_Description of the task_
Return the data below in full, matching every line exactly.

_Data block_
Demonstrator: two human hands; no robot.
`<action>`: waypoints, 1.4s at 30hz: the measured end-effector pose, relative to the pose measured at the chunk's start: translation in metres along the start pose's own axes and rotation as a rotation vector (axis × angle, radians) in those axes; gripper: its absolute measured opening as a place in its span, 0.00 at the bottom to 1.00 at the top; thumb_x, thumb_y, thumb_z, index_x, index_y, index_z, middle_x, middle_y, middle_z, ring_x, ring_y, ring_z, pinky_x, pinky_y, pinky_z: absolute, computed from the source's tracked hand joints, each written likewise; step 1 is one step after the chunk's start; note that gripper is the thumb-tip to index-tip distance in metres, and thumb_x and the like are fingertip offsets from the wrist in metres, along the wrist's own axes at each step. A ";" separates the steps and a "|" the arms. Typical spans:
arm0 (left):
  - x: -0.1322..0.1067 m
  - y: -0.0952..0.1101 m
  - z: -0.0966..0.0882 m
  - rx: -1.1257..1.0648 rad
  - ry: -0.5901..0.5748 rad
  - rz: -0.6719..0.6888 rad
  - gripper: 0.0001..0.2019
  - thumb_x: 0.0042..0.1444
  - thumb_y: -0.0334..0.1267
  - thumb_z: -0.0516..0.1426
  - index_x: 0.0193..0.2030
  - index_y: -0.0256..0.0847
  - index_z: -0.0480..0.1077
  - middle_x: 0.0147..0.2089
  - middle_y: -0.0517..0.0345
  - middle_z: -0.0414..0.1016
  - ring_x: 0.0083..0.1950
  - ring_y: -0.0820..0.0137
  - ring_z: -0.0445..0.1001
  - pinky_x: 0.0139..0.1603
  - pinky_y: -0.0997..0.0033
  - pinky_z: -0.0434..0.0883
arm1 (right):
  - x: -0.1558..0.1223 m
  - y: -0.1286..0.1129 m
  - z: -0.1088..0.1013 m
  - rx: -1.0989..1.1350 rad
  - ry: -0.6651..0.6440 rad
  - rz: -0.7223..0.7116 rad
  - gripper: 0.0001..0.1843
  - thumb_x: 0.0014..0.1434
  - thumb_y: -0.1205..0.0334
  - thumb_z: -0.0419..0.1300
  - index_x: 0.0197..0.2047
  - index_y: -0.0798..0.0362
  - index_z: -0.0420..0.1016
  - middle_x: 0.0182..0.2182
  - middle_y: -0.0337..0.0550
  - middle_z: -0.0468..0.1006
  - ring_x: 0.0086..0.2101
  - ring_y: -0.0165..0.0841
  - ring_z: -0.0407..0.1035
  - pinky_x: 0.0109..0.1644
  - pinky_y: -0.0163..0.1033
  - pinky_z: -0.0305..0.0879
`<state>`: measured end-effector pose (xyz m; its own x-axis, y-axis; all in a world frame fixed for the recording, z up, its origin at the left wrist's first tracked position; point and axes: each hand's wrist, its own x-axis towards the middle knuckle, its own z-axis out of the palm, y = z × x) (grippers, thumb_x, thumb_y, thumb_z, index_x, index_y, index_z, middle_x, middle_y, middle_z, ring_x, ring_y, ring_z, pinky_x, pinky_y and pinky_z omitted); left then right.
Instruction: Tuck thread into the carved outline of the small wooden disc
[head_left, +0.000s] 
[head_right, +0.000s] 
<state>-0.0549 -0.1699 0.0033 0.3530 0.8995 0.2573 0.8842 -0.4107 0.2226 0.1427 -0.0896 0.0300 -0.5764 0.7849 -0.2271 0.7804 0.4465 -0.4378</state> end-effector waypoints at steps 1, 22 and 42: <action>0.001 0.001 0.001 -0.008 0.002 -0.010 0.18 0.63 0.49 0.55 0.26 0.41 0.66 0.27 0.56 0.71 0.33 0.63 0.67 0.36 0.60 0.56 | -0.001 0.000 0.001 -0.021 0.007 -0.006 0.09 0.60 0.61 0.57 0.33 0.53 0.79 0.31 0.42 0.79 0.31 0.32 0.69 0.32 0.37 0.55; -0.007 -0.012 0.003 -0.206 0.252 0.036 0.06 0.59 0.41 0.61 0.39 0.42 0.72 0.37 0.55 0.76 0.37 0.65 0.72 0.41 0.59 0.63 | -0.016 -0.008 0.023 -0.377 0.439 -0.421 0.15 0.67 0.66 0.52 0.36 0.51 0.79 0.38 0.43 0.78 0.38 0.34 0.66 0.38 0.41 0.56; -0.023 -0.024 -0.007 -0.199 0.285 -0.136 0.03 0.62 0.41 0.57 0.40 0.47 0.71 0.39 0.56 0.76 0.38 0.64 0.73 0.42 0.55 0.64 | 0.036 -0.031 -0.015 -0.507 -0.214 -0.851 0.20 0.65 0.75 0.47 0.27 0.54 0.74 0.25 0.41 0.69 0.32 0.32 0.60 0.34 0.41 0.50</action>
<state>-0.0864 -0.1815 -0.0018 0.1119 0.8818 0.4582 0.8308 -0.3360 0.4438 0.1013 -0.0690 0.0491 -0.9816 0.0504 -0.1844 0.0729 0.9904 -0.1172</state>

_Result of this task_
Demonstrator: two human hands; no robot.
`<action>`: waypoints, 1.4s at 30hz: the measured end-effector pose, relative to the pose measured at the chunk's start: translation in metres along the start pose's own axes and rotation as a rotation vector (axis × angle, radians) in those axes; gripper: its absolute measured opening as a place in its span, 0.00 at the bottom to 1.00 at the top; thumb_x, thumb_y, thumb_z, index_x, index_y, index_z, middle_x, middle_y, middle_z, ring_x, ring_y, ring_z, pinky_x, pinky_y, pinky_z: absolute, computed from the source's tracked hand joints, each written likewise; step 1 is one step after the chunk's start; note that gripper is the thumb-tip to index-tip distance in metres, and thumb_x and the like are fingertip offsets from the wrist in metres, along the wrist's own axes at each step. A ";" separates the steps and a "|" the arms. Typical spans:
arm0 (left):
  - x: -0.1322..0.1067 m
  - y: -0.0952..0.1101 m
  - z: -0.0966..0.0882 m
  - rx: -1.1257..1.0648 rad
  - ry: -0.5901..0.5748 rad
  - rz: -0.6719..0.6888 rad
  - gripper: 0.0001..0.2019
  - thumb_x: 0.0042..0.1444
  - thumb_y: -0.0334..0.1267
  - thumb_z: -0.0516..0.1426
  - index_x: 0.0193..0.2030
  - index_y: -0.0256..0.0847
  - index_z: -0.0480..0.1077
  - middle_x: 0.0147..0.2089
  - middle_y: -0.0517..0.0345
  - middle_z: -0.0414..0.1016
  - ring_x: 0.0083..0.1950
  - ring_y: -0.0820..0.0137
  - ring_z: -0.0445..0.1001
  - pinky_x: 0.0139..0.1603
  - pinky_y: -0.0997..0.0033
  - pinky_z: -0.0434..0.0883
arm1 (right):
  - x: -0.1558..0.1223 m
  - y: -0.1286..0.1129 m
  - z: -0.1088..0.1013 m
  - rx: -1.0989..1.1350 rad
  - ry: -0.6651..0.6440 rad
  - rz: -0.7223..0.7116 rad
  - gripper: 0.0001..0.1843
  - thumb_x: 0.0014..0.1434
  - thumb_y: -0.1205..0.0334
  - thumb_z: -0.0419..0.1300
  - index_x: 0.0197..0.2047
  - index_y: -0.0798..0.0362
  - index_z: -0.0420..0.1016
  - middle_x: 0.0182..0.2182
  - middle_y: -0.0337..0.0550
  - middle_z: -0.0468..0.1006
  - ring_x: 0.0086..0.2101
  - ring_y: -0.0165..0.0841
  - ring_z: -0.0407..0.1035
  - pinky_x: 0.0109..0.1644
  - pinky_y: -0.0163..0.1033
  - pinky_z: -0.0305..0.0879
`<state>`: measured end-effector pose (xyz m; its own x-axis, y-axis; all in a world frame fixed for the recording, z up, its origin at the left wrist's first tracked position; point and axes: each hand's wrist, its own x-axis towards the middle knuckle, its own z-axis out of the palm, y = z × x) (grippers, thumb_x, thumb_y, thumb_z, index_x, index_y, index_z, middle_x, middle_y, middle_z, ring_x, ring_y, ring_z, pinky_x, pinky_y and pinky_z omitted); left then right.
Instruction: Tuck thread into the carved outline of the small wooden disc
[head_left, +0.000s] 
[head_right, +0.000s] 
<state>-0.0549 -0.1699 0.0033 0.3530 0.8995 0.2573 0.8842 -0.4107 0.2226 0.1427 -0.0896 0.0300 -0.5764 0.7849 -0.2271 0.7804 0.4465 -0.4378</state> end-effector waypoints at steps 1, 22 and 42: <action>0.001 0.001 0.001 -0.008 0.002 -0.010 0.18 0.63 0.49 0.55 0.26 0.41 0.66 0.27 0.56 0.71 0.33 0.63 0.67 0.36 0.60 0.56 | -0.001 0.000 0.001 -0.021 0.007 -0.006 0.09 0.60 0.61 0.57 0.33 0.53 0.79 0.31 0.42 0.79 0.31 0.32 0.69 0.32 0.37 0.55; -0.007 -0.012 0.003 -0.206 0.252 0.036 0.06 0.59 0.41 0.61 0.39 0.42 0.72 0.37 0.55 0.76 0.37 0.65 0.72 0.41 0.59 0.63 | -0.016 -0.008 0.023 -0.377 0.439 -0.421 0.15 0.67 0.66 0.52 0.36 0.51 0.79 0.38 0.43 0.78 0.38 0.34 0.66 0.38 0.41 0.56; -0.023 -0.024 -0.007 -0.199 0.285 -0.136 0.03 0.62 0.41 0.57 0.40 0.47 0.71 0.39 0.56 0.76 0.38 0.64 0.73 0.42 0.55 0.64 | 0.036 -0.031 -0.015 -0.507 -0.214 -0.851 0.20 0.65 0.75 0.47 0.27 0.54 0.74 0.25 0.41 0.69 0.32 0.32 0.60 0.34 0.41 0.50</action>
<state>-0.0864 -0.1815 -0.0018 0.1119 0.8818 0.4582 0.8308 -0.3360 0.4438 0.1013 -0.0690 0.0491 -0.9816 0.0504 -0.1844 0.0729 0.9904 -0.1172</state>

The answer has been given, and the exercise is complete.